The photovoltaic system converts sunlight into electricity. Depending on the connection of the photovoltaic systems, they are divided into autonomous and interconnected.
An autonomus system features a battery which is recharged by solar panels and by using a converter, it can produce 230V suitable for any electrical device.
Interconnected does not come with a battery and all the energy produced is own consumption or fed into the grid for sale. The large photovoltaic power plants across the energy produced is sold by the producer and then sold to nearby consumers (residential, irrigation, industry, etc.).

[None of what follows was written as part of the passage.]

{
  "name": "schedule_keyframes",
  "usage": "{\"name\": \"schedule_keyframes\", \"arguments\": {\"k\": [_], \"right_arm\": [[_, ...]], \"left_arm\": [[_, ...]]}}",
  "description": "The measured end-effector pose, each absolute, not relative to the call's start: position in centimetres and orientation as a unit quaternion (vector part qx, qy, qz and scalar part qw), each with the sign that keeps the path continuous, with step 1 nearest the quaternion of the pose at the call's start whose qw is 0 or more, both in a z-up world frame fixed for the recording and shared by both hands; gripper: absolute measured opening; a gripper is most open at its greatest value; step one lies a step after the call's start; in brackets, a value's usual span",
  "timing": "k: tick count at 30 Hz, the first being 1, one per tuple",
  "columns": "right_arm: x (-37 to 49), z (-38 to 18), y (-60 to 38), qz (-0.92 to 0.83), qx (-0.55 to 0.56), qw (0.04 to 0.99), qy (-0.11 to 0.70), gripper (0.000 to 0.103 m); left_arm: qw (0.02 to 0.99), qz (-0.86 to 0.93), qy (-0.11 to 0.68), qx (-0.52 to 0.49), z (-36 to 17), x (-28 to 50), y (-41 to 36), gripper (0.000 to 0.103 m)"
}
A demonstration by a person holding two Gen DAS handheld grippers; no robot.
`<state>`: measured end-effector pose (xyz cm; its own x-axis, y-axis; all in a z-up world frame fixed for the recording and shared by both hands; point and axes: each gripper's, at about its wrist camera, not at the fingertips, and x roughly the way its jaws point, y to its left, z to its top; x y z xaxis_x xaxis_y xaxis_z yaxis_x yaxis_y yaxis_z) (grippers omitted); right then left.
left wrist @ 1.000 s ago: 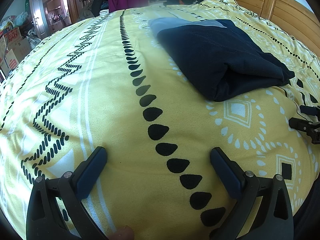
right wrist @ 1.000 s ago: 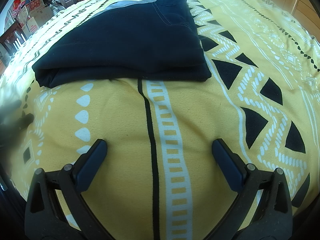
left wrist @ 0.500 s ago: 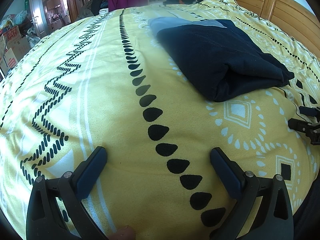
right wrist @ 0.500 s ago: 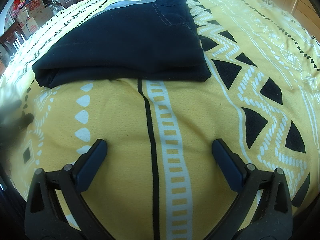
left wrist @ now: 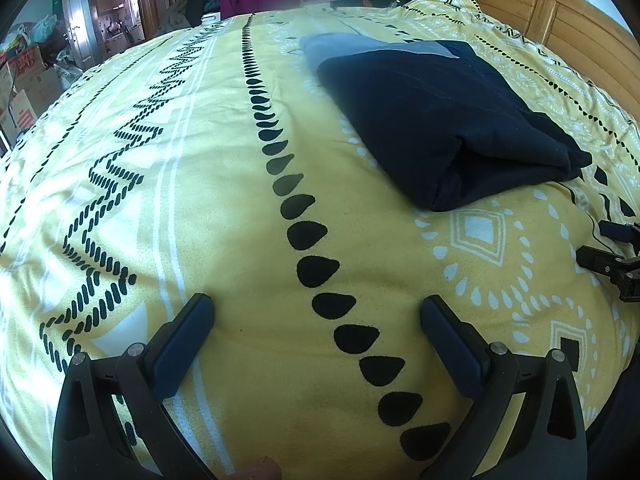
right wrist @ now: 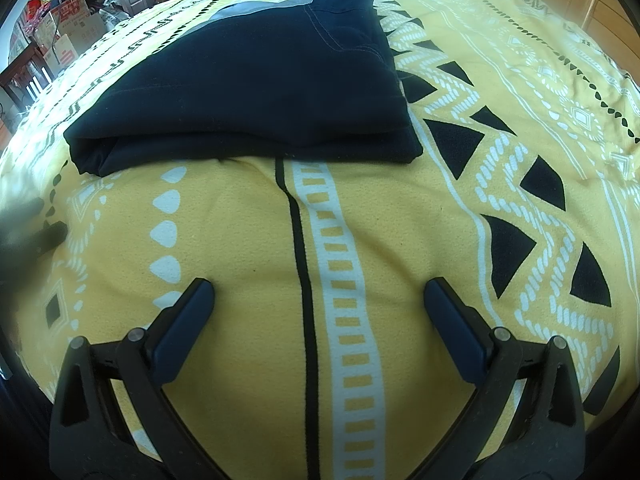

The autonomous photovoltaic systems consist of:
Α) Photovoltaic panels
Γ) Charge Controllers
The interconnected photovoltaic :
Α) Photovoltaic panels
Types of photovoltaic modules
Monocrystalline silicon panels
Made from cells cut from a cylindrical crystal of silicon. They are the most efficient solar panels with an output of 15%. Their manufacture, however, is more complicated because it requires the manufacture of monocrystalline silicon resulting in higher manufacturing costs.
Polycrystalline silicon panels
The polycrystalline photovoltaic modules are made of molten recrystallized silicon sticks. For their production, th silicon rods are cut into thin portions of which the photovoltaic cell is manufactured by. The manufacturing process is simpler than that of single crystal photovoltaic resulting in lower production cost. But it has lower yield of 12%.
Amorphous Silicon frames
Photovoltaics of this category consist of a thin layer of silicon that is deposited uniformly in a suitable background. As background can be used in a wide range of materials from rigid to elastic so it can fit in a wider range of applications, especially on curved or flexible surfaces. While the amorphous silicon has a higher efficiency in light absorption, the PV output is lower than the crystals by approximately 6%. The cheap cost in construction makes them ideal for applications where high performance is not required.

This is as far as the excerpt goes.